**WHAT TO PRODUCE**
Match the word "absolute". Return each line of the data below where it appears.

**GIVEN DATA**
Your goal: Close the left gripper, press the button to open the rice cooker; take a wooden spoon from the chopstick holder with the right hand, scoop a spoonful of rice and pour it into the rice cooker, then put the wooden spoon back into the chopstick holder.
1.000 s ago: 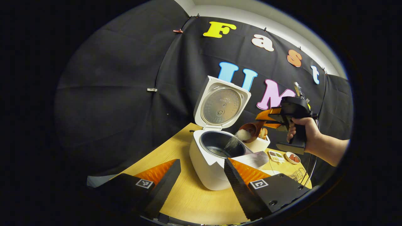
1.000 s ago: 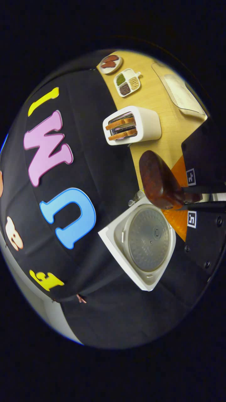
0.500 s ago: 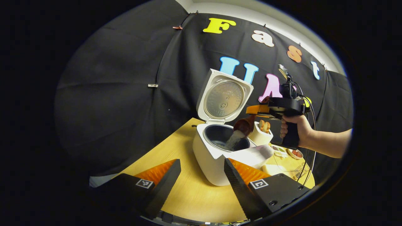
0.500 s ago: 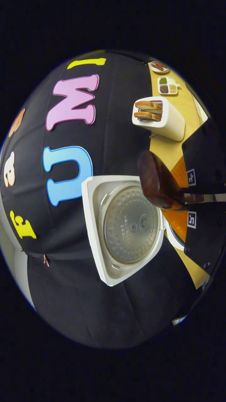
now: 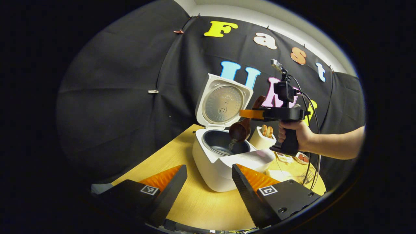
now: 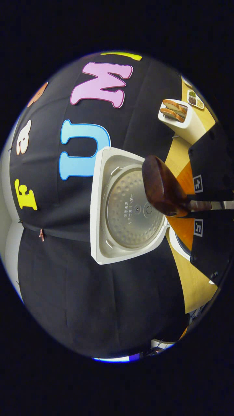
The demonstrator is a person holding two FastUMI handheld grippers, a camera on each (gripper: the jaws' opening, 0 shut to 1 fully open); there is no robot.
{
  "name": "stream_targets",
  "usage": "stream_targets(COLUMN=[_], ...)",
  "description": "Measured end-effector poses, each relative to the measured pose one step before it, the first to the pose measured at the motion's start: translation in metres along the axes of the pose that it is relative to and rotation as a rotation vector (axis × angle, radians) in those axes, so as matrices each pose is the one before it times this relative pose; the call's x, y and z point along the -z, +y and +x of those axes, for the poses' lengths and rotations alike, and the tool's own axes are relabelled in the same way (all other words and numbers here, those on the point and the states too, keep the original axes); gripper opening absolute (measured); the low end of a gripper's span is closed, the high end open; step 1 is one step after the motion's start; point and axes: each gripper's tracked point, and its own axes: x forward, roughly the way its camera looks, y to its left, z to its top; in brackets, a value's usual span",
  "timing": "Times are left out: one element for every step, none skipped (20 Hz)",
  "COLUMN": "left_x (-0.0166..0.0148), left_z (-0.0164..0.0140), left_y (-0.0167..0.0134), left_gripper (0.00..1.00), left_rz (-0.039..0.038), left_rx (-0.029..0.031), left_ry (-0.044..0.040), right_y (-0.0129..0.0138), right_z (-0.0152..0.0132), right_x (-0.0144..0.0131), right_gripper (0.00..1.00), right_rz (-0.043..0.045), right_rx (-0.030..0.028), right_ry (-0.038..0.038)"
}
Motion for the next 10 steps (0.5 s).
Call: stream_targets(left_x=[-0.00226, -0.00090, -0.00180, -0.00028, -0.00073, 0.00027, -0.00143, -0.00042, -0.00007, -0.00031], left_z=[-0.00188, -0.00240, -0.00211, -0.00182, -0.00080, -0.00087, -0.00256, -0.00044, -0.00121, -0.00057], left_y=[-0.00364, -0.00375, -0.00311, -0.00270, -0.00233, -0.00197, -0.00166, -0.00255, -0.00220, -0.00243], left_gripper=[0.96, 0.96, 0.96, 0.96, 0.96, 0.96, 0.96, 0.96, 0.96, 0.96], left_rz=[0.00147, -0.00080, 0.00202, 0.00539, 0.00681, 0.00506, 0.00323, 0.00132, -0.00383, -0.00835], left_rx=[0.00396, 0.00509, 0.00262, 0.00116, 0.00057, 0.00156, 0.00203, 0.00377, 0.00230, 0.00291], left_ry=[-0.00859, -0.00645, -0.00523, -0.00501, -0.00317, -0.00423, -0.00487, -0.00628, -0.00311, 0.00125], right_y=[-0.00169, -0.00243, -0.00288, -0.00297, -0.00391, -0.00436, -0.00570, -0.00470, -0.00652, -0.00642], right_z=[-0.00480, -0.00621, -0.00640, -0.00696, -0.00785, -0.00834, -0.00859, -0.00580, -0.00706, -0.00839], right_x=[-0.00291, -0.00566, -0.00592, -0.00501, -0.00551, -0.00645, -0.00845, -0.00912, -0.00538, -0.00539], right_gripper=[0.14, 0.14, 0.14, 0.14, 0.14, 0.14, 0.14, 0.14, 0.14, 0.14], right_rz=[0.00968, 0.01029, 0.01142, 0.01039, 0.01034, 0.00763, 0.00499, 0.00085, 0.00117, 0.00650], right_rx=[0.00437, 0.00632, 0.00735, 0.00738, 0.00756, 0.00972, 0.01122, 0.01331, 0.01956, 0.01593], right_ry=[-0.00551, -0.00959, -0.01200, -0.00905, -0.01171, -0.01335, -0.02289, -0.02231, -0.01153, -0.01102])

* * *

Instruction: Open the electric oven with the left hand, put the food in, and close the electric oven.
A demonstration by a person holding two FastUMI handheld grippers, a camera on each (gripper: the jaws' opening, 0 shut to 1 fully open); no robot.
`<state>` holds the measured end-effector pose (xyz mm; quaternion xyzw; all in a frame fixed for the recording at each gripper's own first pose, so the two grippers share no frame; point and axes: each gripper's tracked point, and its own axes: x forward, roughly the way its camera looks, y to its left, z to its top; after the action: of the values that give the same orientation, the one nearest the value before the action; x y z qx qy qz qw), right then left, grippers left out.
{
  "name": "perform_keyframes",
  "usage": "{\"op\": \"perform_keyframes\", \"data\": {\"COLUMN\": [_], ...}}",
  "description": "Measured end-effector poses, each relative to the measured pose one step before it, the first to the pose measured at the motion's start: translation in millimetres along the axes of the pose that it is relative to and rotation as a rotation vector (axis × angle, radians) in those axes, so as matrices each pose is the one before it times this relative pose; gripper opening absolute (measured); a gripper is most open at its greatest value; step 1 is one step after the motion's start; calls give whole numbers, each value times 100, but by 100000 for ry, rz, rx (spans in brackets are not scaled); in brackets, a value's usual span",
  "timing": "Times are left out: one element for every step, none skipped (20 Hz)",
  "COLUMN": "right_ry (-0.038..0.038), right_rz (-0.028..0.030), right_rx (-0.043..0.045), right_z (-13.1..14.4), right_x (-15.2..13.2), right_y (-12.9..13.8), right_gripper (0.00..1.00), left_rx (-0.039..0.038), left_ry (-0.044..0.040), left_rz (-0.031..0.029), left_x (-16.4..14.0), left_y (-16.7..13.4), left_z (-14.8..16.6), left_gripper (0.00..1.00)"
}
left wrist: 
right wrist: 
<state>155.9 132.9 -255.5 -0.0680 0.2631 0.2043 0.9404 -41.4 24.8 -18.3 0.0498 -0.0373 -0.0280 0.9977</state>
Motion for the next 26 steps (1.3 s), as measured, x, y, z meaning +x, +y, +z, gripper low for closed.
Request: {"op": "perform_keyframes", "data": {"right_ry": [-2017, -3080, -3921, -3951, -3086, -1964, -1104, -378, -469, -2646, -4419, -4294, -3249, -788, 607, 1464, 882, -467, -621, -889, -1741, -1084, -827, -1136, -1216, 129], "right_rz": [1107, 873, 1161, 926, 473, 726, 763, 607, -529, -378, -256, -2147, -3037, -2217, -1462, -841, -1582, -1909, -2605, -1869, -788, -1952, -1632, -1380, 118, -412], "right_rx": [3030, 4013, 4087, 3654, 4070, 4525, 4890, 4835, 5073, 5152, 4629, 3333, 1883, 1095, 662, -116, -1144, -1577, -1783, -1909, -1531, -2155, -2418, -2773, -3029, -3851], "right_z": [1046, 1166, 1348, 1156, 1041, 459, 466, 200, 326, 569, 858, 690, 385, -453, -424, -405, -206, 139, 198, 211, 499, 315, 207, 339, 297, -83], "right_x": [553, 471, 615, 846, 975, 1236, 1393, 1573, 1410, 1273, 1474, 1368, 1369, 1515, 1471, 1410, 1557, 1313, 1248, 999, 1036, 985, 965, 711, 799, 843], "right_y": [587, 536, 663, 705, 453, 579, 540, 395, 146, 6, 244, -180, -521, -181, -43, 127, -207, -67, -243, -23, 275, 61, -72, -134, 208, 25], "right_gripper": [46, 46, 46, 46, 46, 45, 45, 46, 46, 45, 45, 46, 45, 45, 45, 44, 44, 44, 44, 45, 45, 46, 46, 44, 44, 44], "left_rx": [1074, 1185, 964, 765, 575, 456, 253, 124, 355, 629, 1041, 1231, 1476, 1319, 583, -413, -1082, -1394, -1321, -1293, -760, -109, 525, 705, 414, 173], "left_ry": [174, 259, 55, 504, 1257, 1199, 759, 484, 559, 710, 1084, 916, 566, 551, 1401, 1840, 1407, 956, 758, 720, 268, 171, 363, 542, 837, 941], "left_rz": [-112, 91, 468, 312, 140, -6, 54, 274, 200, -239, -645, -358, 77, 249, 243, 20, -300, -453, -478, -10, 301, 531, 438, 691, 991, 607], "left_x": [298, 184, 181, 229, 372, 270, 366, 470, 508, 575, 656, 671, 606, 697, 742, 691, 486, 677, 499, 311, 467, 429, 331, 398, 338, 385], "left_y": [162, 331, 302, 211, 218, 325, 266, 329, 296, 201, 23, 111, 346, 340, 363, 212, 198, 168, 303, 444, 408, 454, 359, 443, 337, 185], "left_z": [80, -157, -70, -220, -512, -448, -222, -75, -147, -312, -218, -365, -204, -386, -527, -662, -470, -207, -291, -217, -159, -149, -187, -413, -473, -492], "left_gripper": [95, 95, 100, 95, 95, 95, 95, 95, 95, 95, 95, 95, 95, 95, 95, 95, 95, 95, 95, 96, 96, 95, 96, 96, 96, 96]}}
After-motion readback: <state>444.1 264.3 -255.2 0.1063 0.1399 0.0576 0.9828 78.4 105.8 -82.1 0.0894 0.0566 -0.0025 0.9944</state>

**RESULT OF THIS EXERCISE**
  "description": "Measured end-effector poses, each relative to the measured pose one step before it, the first to the pose measured at the motion's start: translation in metres along the axes of the pose that it is relative to and rotation as a rotation vector (axis × angle, radians) in those axes, so as matrices each pose is the one before it times this relative pose; the call's x, y and z point along the -z, +y and +x of those axes, for the poses' lengths and rotations alike, and the tool's own axes are relabelled in the same way (all other words and numbers here, those on the point and the states too, keep the original axes); gripper opening absolute (measured); the low end of a gripper's span is closed, the high end open; step 1 is one step after the motion's start; point and axes: each gripper's tracked point, and its own axes: x forward, roughly the way its camera looks, y to its left, z to its top; in brackets, a value's usual span",
  "description": "Measured end-effector poses, each relative to the measured pose one step before it, the first to the pose measured at the motion's start: translation in millimetres along the axes of the pose that it is relative to and rotation as a rotation vector (axis × angle, radians) in those axes, so as matrices each pose is the one before it times this relative pose; gripper opening absolute (measured); a gripper is most open at its greatest value; step 1 is one step after the motion's start; calls give whole numbers, each value times 100, but by 100000 for ry, rz, rx (spans in brackets are not scaled); in brackets, a value's usual span",

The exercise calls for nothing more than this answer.